20 Se chachu wa ba ban ango rhu, “u” ba son ni hla ma.
Maar de dagen zullen komen, dat de bruidegom van hen wordt weggenomen; op die dag zullen ze vasten.
21 Ba ndi a niwar klon sisama nitu chiche ma, don ani ya yabba sisama game.
Niemand zet een lap ongekrompen laken op een oud kleed; anders scheurt het nieuwe stuk van het oude af, en er ontstaat nog groter scheur.
22 Ba ndi wa ani ban hi sama sur ni chiche ri, don ani fu hle ga, se ba ka sur sama ni miri sama.
Ook giet niemand nieuwe wijn in oude zakken; anders doet de wijn de zakken bersten en de wijn loopt weg; neen, nieuwe wijn in nieuwe zakken!
23 Ni chachu sati Yesu si zre zu ni mi rhu, mrikohma ba zi gbusu tan.
Eens ging Hij op de sabbat door het korenveld, en zijn leerlingen begonnen, al voortwandelend, aren te plukken.
24 Farisawa baka tre ni Yesu du toh ikpie a di mrikoh me ba si ti kpie wa dana bina ni chachu sati.
En de farizeën zeiden Hem: Zie, waarom doen ze op de sabbat wat niet is geoorloofd?
25 A miye ba, bina toh ikpie wa Dauda baba ndima ba ti na? iyoun ti ba,
Hij sprak tot hen: Hebt ge nooit gelezen, wat David deed, toen hij in nood was met zijn gevolg, en honger had?
26 baka hini Abitha ndi wu ton du Irji, waka noba breadi chachu sati, “u” ba ka tan
Hoe hij onder den hogepriester Abjatár het huis van God binnenging, en de toonbroden opat, die alleen de priesters mogen eten: en hoe hij er ook van gaf aan hen, die bij hem waren?

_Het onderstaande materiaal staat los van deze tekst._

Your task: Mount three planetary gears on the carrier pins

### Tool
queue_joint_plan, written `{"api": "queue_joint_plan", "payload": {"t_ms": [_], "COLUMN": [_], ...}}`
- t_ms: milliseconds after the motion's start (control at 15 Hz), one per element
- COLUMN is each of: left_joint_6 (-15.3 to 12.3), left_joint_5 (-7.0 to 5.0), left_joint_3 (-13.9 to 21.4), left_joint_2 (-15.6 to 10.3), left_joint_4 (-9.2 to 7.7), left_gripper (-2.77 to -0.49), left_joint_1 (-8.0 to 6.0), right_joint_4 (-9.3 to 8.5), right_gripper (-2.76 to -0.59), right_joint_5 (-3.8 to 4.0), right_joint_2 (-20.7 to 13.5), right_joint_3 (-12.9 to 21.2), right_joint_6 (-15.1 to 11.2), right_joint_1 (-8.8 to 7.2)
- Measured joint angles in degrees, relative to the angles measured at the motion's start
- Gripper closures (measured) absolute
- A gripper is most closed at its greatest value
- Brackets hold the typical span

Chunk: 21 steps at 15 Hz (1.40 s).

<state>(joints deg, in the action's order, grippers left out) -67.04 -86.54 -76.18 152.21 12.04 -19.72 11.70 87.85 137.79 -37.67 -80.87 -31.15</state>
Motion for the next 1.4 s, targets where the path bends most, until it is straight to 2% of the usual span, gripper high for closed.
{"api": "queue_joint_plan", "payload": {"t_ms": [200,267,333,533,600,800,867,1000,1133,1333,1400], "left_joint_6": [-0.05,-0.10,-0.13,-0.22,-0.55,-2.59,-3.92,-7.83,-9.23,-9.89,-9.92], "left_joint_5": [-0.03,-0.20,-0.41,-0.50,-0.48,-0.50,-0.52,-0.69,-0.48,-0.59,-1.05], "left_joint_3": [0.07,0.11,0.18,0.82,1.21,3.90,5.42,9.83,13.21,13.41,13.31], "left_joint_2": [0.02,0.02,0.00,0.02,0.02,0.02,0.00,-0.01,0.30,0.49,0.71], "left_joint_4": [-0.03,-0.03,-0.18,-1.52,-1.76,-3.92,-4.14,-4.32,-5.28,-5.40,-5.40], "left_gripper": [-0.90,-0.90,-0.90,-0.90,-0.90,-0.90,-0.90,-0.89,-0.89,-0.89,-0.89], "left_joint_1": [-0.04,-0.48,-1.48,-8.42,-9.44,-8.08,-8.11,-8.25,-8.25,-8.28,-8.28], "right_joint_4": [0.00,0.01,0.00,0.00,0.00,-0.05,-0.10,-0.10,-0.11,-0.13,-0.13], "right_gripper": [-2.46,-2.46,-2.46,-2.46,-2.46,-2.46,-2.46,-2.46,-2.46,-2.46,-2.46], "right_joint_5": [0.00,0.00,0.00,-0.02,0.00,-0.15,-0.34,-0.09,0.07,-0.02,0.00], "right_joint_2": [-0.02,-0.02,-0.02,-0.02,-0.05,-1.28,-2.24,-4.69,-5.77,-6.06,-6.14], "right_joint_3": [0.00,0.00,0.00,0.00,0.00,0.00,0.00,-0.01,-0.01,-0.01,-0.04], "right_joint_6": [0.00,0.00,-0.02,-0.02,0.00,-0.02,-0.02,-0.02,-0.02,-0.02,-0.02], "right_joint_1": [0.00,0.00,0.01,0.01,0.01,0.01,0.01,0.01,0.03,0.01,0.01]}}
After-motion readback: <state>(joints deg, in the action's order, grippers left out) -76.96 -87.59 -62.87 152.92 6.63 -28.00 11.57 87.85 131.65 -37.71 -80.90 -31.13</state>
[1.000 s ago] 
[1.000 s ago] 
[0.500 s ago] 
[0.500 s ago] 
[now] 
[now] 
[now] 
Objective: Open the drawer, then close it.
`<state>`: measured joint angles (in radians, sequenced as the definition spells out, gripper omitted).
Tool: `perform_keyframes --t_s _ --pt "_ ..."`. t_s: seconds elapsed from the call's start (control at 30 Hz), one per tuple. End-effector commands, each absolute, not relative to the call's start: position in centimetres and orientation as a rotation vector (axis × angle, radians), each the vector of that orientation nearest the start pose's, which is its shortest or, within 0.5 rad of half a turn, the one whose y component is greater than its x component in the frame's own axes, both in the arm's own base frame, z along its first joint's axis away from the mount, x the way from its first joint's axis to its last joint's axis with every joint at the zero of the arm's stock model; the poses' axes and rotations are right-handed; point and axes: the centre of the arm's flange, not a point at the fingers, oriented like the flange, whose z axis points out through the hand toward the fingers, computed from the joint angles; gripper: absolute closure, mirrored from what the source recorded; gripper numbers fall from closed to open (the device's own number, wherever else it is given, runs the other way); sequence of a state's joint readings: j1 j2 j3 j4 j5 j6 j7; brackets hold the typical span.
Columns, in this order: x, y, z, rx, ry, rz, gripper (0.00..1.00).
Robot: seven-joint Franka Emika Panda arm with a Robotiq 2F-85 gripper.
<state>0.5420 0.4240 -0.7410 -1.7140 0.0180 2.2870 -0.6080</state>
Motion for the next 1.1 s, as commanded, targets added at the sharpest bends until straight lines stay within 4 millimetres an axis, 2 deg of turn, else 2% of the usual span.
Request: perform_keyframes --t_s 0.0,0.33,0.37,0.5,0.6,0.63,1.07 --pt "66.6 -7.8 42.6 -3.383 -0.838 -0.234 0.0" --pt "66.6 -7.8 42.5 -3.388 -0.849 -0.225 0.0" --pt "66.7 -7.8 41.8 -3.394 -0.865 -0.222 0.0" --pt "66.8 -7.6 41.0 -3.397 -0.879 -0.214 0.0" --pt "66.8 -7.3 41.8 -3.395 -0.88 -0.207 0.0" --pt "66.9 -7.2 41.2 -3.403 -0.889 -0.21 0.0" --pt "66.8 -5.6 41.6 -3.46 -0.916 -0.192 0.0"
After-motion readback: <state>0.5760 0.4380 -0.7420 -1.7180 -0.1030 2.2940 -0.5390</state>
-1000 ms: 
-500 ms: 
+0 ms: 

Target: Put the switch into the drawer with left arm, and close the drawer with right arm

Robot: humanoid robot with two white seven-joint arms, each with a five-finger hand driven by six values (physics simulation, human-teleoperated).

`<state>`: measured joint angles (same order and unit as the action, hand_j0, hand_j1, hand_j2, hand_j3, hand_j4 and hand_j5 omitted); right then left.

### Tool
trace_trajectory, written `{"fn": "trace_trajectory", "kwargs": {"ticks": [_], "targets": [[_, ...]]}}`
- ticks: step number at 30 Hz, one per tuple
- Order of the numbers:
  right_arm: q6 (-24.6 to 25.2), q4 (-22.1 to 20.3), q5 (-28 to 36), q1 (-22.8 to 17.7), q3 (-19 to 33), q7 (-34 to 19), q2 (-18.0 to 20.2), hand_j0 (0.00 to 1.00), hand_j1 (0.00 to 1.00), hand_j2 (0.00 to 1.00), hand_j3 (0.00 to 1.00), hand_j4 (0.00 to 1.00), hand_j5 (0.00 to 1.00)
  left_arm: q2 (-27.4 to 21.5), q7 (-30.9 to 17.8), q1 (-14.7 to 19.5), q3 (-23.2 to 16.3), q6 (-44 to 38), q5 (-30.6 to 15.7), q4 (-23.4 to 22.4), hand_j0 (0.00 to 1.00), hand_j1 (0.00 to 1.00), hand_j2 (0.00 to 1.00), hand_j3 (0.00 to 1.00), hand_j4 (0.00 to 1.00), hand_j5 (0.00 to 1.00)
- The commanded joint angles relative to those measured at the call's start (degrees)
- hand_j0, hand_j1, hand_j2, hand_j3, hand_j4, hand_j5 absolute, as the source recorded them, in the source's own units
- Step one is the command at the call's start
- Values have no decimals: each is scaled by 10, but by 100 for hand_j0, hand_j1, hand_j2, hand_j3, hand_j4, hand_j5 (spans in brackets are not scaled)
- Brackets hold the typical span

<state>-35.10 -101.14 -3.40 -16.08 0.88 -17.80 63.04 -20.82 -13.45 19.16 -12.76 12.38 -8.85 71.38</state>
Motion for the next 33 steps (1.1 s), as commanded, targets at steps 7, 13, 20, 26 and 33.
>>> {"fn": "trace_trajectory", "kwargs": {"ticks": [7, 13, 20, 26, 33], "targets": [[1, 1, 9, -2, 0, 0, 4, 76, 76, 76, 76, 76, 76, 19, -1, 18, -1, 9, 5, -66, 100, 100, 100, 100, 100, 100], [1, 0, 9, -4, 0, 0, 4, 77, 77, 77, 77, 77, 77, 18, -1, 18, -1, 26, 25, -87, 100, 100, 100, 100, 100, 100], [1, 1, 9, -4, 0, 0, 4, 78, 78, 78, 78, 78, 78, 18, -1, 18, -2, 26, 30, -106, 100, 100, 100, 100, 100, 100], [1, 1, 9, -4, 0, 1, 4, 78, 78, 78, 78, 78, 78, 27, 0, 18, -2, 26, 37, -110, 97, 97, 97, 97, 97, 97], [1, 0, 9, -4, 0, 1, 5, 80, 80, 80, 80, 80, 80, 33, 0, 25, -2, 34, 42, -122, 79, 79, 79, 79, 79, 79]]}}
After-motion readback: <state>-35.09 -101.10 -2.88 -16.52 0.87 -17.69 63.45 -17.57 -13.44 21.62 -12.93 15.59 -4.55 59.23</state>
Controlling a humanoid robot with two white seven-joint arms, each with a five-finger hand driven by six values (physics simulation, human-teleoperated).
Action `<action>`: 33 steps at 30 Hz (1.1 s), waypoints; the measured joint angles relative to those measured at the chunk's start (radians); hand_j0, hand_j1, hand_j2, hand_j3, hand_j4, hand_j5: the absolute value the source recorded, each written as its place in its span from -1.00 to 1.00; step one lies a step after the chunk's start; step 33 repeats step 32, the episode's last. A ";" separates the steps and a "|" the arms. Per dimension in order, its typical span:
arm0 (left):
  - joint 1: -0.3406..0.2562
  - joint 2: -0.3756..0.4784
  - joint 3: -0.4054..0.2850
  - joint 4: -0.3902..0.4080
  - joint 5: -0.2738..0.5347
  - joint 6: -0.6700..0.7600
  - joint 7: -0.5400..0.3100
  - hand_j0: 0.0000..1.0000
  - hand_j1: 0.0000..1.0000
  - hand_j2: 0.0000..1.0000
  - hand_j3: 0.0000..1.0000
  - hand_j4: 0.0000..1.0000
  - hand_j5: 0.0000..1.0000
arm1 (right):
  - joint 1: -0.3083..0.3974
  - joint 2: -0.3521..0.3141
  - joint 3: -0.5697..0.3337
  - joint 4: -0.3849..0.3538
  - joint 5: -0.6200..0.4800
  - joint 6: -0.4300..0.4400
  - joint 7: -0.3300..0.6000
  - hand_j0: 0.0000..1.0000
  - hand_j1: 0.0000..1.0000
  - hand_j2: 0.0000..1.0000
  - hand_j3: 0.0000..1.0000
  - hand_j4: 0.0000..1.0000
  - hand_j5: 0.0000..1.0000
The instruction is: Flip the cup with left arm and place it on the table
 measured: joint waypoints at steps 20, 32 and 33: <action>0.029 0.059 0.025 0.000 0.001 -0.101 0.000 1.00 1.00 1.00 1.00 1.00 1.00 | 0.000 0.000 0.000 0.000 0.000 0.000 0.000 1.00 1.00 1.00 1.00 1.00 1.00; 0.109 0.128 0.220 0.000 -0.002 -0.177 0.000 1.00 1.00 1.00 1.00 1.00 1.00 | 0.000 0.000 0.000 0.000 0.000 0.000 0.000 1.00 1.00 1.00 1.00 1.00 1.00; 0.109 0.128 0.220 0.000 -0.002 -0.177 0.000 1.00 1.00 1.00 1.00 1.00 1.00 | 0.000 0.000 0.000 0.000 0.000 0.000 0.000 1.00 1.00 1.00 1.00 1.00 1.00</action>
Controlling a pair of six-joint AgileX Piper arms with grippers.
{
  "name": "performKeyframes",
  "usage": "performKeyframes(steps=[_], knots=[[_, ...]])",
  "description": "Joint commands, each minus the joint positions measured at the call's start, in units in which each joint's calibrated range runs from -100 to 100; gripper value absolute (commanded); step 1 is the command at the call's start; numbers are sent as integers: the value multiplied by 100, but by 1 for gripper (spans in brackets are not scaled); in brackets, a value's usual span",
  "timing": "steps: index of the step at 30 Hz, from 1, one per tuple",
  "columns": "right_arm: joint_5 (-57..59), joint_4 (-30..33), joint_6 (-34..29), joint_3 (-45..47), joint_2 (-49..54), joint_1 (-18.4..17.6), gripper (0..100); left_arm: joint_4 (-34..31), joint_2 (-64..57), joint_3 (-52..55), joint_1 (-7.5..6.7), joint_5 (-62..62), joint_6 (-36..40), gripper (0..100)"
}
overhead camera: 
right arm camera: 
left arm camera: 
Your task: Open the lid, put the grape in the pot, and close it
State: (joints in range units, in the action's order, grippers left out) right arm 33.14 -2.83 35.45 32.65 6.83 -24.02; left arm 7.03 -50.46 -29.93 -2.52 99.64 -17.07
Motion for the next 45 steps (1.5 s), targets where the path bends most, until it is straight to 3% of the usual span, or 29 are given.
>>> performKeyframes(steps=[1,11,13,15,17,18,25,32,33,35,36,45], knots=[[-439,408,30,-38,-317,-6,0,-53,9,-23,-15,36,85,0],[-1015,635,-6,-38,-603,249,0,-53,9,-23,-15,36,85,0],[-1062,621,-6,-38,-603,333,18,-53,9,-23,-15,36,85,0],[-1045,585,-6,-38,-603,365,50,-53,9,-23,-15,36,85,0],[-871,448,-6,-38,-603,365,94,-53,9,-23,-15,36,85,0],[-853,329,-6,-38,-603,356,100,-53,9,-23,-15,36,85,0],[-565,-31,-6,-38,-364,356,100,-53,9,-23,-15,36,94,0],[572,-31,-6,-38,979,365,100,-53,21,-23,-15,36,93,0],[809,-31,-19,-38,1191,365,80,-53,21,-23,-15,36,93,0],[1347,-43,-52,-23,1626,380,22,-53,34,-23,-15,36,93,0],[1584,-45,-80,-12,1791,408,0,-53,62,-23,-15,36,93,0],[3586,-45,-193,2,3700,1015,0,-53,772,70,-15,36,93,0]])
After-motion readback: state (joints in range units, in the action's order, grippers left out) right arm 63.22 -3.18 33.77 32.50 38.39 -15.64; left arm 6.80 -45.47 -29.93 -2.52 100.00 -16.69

27 Yesu tre ba ti chachu sati ni idi, bana ti indi ni chachu sati na.
En Hij vervolgde tot hen: De sabbat is om den mens gemaakt, en niet de mens om de sabbat.
28 Ni tu ki Ivre Indi a hi “u” Bachi “u” chachu sati.
De Mensenzoon is dus ook heer van de sabbat.